┌──

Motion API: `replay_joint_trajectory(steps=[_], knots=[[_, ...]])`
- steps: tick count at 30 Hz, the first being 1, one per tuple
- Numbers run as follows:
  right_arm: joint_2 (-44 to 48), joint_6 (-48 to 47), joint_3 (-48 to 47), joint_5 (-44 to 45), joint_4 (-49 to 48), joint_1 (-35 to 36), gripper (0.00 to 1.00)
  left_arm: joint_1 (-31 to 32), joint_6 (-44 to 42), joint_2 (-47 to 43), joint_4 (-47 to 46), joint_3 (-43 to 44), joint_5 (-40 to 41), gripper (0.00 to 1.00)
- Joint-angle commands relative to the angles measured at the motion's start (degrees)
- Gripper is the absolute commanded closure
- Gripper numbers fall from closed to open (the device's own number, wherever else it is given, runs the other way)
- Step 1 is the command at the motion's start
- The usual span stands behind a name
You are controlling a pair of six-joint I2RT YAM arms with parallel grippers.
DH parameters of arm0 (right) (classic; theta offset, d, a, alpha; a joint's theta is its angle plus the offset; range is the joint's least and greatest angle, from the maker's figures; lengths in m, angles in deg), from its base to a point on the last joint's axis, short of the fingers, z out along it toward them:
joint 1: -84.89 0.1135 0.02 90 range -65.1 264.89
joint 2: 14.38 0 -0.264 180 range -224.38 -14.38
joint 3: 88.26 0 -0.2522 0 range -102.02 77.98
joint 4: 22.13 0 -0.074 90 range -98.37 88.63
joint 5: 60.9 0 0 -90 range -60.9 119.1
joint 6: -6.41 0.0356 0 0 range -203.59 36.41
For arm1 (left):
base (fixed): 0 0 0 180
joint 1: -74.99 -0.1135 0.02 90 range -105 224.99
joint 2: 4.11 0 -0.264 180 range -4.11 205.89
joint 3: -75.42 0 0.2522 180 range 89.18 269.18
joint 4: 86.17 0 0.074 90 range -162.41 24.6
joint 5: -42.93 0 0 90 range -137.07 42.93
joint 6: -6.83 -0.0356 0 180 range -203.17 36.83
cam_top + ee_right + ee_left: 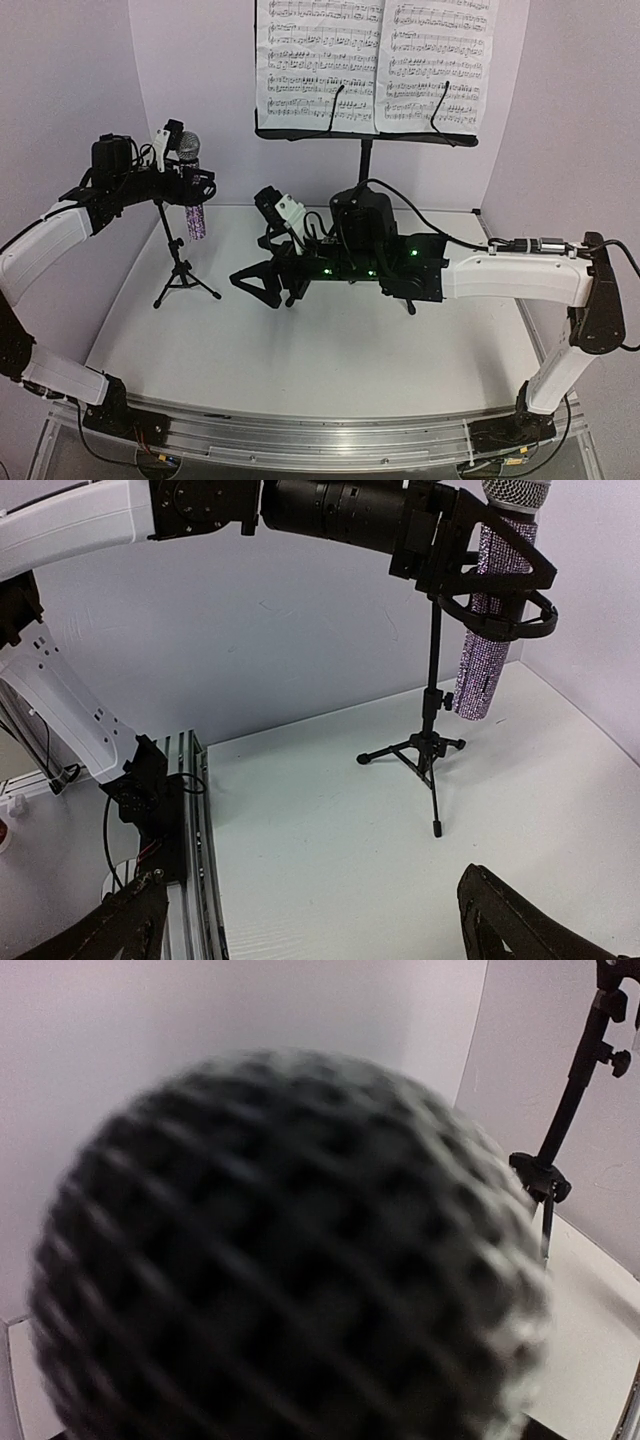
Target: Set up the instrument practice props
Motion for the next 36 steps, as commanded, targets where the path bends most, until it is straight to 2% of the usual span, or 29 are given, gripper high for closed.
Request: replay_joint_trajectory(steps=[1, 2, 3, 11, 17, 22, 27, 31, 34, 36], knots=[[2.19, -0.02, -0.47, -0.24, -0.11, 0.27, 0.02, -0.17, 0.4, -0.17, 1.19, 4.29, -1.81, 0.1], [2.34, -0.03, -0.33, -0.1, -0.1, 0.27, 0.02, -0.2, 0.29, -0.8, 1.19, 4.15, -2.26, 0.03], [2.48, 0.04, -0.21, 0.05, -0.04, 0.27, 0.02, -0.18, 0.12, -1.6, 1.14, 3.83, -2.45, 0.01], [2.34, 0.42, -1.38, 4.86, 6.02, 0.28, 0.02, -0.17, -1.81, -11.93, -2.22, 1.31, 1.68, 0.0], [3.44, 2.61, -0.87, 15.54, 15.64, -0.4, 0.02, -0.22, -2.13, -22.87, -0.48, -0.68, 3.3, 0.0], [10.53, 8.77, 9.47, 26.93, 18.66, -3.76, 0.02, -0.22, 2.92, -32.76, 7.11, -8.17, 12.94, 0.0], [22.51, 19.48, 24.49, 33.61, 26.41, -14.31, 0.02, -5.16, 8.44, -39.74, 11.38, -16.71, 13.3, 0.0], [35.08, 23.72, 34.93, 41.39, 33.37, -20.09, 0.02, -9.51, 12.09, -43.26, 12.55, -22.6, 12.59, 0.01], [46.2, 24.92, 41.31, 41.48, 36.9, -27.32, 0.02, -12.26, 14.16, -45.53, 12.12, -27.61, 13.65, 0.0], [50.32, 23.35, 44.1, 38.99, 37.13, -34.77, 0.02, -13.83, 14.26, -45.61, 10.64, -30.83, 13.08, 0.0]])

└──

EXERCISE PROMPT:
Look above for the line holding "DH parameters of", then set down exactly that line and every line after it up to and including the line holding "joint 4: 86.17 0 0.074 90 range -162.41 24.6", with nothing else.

RESULT OF THIS EXERCISE:
DH parameters of arm0 (right) (classic; theta offset, d, a, alpha; a joint's theta is its angle plus the offset; range is the joint's least and greatest angle, from the maker's figures; lengths in m, angles in deg), from its base to a point on the last joint's axis, short of the fingers, z out along it toward them:
joint 1: -84.89 0.1135 0.02 90 range -65.1 264.89
joint 2: 14.38 0 -0.264 180 range -224.38 -14.38
joint 3: 88.26 0 -0.2522 0 range -102.02 77.98
joint 4: 22.13 0 -0.074 90 range -98.37 88.63
joint 5: 60.9 0 0 -90 range -60.9 119.1
joint 6: -6.41 0.0356 0 0 range -203.59 36.41
For arm1 (left):
base (fixed): 0 0 0 180
joint 1: -74.99 -0.1135 0.02 90 range -105 224.99
joint 2: 4.11 0 -0.264 180 range -4.11 205.89
joint 3: -75.42 0 0.2522 180 range 89.18 269.18
joint 4: 86.17 0 0.074 90 range -162.41 24.6

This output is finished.